Unifying Types in Haskell

Question 1

Let's just do the first.

map :: (a -> b) -> [a] -> [b]

Now we can write it again with two different names, for clarity:

map :: (c -> d) -> [c] -> [d]

Now we substitute the second as the first parameter of the first, getting:

(a -> b) === (c -> d) -> ([c] -> [d]) (recall the associativity of (->))
a === (c -> d)
b === ([c] -> [d])

Now we substitute those type assignments into the remaining portion of the first signature, getting

map map :: [c -> d] -> [[c] -> [d]]

Clear?

Question 2

The type of map is map :: (a -> b) -> [a] -> [b]. Hence the type of map foo is obtained from [a] -> [b] by substituting a and b with what can be derived from foo's type. If, for example, foo :: t -> t, you substitute a = t, b = t and obtain [t] -> [t]. If foo :: [t] -> Int, you obtain [[t]] -> [Int].

In your case, the type of foo (which is map) is (x -> y) -> [x] -> [y]. You have to unify that type with a -> b to find out what a and b have to be substituted with. [Note that the function arrow is right-associative, x -> y -> z = x -> (y -> z).]

To find the type of

\x -> x >>= (\y -> y)

use the known type of (>>=) :: Monad m => m a -> (a -> m b) -> m b. Ignore the constraint (Monad m =>) for now.

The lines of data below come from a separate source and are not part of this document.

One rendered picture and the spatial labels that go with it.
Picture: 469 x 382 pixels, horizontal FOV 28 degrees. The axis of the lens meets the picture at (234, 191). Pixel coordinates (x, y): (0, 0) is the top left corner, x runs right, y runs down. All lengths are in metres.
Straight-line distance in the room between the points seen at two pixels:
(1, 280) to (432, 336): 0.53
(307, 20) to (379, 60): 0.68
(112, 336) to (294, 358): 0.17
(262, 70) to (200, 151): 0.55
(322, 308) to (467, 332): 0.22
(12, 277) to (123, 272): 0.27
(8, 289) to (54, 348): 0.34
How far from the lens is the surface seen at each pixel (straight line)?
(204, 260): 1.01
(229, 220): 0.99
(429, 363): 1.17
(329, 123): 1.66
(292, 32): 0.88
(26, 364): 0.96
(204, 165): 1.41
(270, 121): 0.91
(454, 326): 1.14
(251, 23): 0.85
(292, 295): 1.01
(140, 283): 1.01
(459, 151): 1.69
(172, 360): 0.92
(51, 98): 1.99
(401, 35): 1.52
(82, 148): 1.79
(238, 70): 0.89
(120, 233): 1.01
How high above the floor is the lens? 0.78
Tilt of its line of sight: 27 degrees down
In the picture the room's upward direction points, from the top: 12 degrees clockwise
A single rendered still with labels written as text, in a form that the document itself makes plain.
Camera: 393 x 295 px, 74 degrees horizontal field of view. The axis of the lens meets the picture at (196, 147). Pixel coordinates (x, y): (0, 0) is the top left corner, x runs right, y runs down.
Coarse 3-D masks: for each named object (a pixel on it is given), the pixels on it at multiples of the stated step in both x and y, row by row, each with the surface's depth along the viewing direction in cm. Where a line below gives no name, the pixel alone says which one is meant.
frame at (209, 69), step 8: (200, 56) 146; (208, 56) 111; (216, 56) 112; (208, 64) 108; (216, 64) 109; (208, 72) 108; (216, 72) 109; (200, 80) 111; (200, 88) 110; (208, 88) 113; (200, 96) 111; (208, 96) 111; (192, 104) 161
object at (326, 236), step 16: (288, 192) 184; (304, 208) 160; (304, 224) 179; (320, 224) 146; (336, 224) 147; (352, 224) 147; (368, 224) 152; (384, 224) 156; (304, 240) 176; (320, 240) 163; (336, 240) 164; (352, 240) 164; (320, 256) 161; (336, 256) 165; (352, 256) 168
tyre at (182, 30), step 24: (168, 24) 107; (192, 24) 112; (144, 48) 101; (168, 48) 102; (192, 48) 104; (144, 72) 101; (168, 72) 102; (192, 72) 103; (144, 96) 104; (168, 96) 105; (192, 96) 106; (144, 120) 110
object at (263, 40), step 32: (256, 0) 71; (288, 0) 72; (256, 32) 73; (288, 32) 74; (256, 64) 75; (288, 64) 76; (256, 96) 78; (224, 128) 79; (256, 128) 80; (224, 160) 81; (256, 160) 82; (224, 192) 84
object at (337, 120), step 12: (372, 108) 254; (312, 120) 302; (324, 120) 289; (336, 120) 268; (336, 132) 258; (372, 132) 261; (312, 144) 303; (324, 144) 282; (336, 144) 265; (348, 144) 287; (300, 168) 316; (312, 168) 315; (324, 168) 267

As the first argument of (>>=), x must have a type m a for as yet unknown m and a. The second argument of (>>=) is here the identity,

(\y -> y) :: t -> t

so you must unify t -> t with a -> m b. That gives you some information about a, namely a = m b.

That gives x :: m (m b), and (\x -> x >>= (\y -> y)) :: type_of_x -> type_of_rhs.

Finally remember the temporarily forgotten constraint Monad m =>.